Menganggukkan kepala ribut dan semangat. "Apa benar seseorang tidak akan menikahi temannya?"

"Ya! Siapa yang mengatakan hal itu?!" Respon yang diberikan Sunghoon agaknya terlalu cepat dari apa yang bisa Hikaru bayangkan. "Tapi itu ada benarnya juga sih."

"Benarkah? Kak Dayeon yang memberitahuku, dia mengatakan kalau dia tidak mungkin akan menikah dengan Viscount Kang karena keduanya berteman. Sedikit aneh buatku tapi kalau diingat, bukankah kita juga berteman?"

Membenarkan posisi duduknya, Sunghoon sedikit berdeham. "Sebenarnya tidak bisa ditarik kesimpulan seperti itu, beberapa hubungan pertemanan justru menjadi awal atas hubungan romansa. Namun bila yang kau maksudkan adalah hubungan pertemanan yang benar-benar dekat atau mungkin persahabatan antara laki-laki dan perempuan, itu tidak mungkin terjadi. Biasanya salah seorang dari mereka menyukai sahabatnya sendiri sedangkan yang satunya menyukai sosok lain, ada hal konyol juga bila keduanya sebenarnya saling menyukai. Namun karena tidak ingin merusak hubungan itu dengan melangkah semakin dalam, mereka lebih memilih untuk memendamnya.
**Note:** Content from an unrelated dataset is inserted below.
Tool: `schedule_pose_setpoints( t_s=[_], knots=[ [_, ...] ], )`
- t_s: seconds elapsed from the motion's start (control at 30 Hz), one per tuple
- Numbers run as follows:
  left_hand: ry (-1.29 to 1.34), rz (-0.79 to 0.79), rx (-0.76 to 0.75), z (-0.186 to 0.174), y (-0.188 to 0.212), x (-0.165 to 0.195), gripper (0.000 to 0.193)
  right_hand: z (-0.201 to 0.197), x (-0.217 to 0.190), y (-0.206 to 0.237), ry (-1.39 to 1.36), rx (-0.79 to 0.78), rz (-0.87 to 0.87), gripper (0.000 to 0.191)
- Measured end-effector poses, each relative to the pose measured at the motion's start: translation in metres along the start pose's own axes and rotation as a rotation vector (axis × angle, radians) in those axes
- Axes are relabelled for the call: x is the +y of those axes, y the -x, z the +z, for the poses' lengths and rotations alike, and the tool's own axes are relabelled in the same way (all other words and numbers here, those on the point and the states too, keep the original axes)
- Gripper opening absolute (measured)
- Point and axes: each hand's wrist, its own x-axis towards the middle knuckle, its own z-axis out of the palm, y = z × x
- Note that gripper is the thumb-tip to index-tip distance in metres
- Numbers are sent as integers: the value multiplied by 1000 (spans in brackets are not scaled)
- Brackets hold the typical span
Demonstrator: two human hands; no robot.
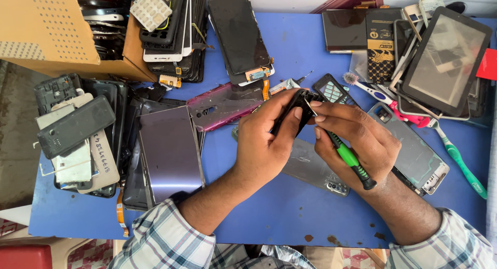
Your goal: The person holds a phone midframe in one hand and uses a green-handled screwdriver to pry and unscrew the housing, working around the edges of the device. They reposition the phone repeatedly to work on different sides, then set it down on the cluttered workbench near the end.
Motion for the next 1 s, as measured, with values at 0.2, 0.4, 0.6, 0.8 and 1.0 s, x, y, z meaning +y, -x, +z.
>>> schedule_pose_setpoints(
  t_s=[0.2,0.4,0.6,0.8,1.0],
  knots=[
    [-39,27,10,-2,1,1,23,1,-1,0,2,-4,-4,29],
    [-90,108,7,-2,4,1,25,2,-1,2,-16,-9,11,30],
    [-115,105,11,0,8,1,26,2,1,7,-7,-6,-5,31],
    [-112,119,6,-1,9,2,25,2,0,9,-22,-3,10,30],
    [-54,78,-19,0,8,4,24,3,0,9,-3,22,30,27]
  ],
)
Berpikir itu hanyalah rasa mual karena terlalu banyak makan manisan atau keracunan hingga diare, intinya berusaha untuk saling melupakan hingga pada akhirnya bersatu dengan orang lain."

"Ah, jadi begitu ya," ucap Hikaru. "Terima kasih Kak Sunghoon."

Sayangnya ada satu fakta yang membuat Hikaru menghentikan senyumannya. Bagaimana dengan Niki yang hanya menganggapnya sebagai seorang Kakak?

"Dan satu lagi! Kalau bisa, bantu aku untuk menjadi sahabat Marquess Wong."

"Jadi dia yang ingin melamarmu?"

"Entahlah, tapi Niki sepertinya ingin menjodohkanku dengan sosok itu. Tapi ngomong-ngomong, Sunghoon, maksudku Kakak tahu penjelasan itu semua dari mana?"

"Aku? Tahu darimana?" Sunghoon sebenarnya sudah beranjak dari duduknya, hendak kembali tidur. Namun masih menyempatkan diri untuk menoleh dan menjawab. "Aku pernah menjadi dia yang menyukai sahabatnya hingga memutuskannya untuk pergi."

"Dia pasti gadis yang beruntung karena pernah disukai oleh Kakak. Seandainya dia tahu itu."

"Aku rasa keberuntungannya ada di tempat lain."